> ASSIGNMENT: Examine the data line by line and report how many lines include the word "below", with no additional output.

> DATA FOR THIS EXERCISE:
++++++++++++++++++++
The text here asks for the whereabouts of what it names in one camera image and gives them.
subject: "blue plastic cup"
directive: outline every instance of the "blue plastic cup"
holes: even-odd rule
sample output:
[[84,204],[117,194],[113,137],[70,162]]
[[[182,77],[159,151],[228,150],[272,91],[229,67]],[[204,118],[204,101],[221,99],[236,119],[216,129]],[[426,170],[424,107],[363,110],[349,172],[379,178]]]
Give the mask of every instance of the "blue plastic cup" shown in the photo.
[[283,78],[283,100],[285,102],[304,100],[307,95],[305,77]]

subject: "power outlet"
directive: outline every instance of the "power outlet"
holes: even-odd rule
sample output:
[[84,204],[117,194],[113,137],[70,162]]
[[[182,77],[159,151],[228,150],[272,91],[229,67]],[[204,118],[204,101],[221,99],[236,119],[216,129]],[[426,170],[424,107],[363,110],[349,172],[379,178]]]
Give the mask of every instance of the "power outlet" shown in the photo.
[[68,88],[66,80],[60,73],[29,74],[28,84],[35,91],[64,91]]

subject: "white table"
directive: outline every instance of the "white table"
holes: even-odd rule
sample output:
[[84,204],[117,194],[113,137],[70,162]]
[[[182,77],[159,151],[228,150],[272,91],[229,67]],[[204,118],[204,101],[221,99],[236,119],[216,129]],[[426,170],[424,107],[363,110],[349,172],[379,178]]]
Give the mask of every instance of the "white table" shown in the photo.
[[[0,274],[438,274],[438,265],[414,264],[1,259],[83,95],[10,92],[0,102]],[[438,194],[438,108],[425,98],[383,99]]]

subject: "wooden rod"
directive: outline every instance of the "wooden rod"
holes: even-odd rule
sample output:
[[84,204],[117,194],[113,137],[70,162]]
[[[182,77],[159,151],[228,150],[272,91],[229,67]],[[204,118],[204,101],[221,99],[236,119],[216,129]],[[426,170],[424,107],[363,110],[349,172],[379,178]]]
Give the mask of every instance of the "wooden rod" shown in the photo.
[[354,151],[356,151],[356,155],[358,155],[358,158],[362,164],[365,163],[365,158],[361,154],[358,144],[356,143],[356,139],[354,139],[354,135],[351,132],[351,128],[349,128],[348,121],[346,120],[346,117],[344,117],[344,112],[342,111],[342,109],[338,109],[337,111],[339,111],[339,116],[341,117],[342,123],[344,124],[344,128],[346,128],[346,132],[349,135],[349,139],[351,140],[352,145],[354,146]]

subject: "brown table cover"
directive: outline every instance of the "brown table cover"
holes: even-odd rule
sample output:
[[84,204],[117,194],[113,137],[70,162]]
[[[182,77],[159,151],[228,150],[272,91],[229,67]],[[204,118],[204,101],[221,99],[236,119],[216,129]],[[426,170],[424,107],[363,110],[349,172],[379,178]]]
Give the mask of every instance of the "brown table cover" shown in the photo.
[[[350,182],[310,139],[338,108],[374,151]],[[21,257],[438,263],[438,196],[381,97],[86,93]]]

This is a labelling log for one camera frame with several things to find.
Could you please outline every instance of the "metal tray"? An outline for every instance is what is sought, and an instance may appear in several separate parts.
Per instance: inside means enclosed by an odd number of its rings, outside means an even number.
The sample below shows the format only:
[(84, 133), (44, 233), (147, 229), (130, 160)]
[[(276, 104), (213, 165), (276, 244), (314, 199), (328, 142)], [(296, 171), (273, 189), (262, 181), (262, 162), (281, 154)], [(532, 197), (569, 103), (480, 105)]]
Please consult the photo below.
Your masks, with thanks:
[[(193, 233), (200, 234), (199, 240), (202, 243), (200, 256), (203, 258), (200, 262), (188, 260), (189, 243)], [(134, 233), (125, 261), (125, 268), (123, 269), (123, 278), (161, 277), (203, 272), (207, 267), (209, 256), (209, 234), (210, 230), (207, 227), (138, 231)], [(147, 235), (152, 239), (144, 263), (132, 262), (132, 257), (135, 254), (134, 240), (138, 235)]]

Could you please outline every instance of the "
++++++++++++++++++++
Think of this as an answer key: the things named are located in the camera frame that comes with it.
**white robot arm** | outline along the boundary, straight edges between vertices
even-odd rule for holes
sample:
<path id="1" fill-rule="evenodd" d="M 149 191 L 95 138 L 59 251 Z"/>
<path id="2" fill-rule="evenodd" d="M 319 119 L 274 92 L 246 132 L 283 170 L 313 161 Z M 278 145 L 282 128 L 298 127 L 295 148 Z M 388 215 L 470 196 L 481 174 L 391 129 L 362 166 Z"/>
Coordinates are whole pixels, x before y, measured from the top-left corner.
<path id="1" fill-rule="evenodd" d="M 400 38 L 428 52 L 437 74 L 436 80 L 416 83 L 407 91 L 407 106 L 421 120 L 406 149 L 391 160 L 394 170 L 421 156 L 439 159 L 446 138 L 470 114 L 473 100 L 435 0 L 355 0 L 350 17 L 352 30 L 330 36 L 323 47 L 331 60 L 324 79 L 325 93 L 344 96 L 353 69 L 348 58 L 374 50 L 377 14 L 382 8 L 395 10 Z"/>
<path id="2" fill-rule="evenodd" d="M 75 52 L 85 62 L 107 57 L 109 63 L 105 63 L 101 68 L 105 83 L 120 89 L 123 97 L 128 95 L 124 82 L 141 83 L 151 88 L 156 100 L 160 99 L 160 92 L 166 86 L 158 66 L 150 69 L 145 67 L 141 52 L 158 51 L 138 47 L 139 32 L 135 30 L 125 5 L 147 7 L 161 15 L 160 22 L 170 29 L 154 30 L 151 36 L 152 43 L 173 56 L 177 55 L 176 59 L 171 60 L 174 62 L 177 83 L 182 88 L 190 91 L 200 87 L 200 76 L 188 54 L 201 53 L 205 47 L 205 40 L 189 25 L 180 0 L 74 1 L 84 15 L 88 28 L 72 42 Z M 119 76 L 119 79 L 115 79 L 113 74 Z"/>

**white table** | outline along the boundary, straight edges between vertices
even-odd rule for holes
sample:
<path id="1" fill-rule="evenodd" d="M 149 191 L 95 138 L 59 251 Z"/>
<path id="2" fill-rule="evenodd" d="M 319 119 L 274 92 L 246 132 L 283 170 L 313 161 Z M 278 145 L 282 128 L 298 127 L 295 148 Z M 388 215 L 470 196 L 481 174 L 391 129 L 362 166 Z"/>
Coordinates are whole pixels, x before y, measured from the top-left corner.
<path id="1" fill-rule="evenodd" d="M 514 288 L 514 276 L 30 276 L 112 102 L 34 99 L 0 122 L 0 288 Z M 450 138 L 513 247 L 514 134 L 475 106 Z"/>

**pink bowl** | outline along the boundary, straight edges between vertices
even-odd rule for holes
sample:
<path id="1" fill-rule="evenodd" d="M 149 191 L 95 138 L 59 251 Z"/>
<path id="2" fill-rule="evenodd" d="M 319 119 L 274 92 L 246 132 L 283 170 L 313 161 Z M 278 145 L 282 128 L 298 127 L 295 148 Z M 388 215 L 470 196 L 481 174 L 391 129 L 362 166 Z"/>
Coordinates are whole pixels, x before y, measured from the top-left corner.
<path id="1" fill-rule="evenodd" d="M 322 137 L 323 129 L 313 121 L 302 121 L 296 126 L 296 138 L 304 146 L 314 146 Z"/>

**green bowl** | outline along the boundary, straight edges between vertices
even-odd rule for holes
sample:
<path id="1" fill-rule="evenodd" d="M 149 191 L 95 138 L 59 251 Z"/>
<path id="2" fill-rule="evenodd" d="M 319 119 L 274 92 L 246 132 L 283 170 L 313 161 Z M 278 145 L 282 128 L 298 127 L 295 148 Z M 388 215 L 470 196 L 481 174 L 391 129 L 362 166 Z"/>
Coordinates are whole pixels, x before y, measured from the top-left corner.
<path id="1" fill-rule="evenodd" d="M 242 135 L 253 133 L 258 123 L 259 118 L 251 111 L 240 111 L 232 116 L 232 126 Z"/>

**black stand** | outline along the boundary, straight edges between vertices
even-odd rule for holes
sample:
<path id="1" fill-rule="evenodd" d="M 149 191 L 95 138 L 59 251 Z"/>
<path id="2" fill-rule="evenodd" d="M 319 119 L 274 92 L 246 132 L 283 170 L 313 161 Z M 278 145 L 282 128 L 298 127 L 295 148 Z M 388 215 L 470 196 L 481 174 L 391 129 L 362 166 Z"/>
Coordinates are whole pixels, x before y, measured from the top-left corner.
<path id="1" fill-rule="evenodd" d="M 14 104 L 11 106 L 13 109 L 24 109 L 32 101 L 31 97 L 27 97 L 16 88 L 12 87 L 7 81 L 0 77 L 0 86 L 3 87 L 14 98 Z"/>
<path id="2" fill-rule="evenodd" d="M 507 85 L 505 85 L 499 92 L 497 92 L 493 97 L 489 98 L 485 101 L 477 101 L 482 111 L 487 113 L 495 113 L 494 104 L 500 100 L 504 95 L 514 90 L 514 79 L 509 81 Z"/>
++++++++++++++++++++
> REPLY TO THE EXERCISE: 2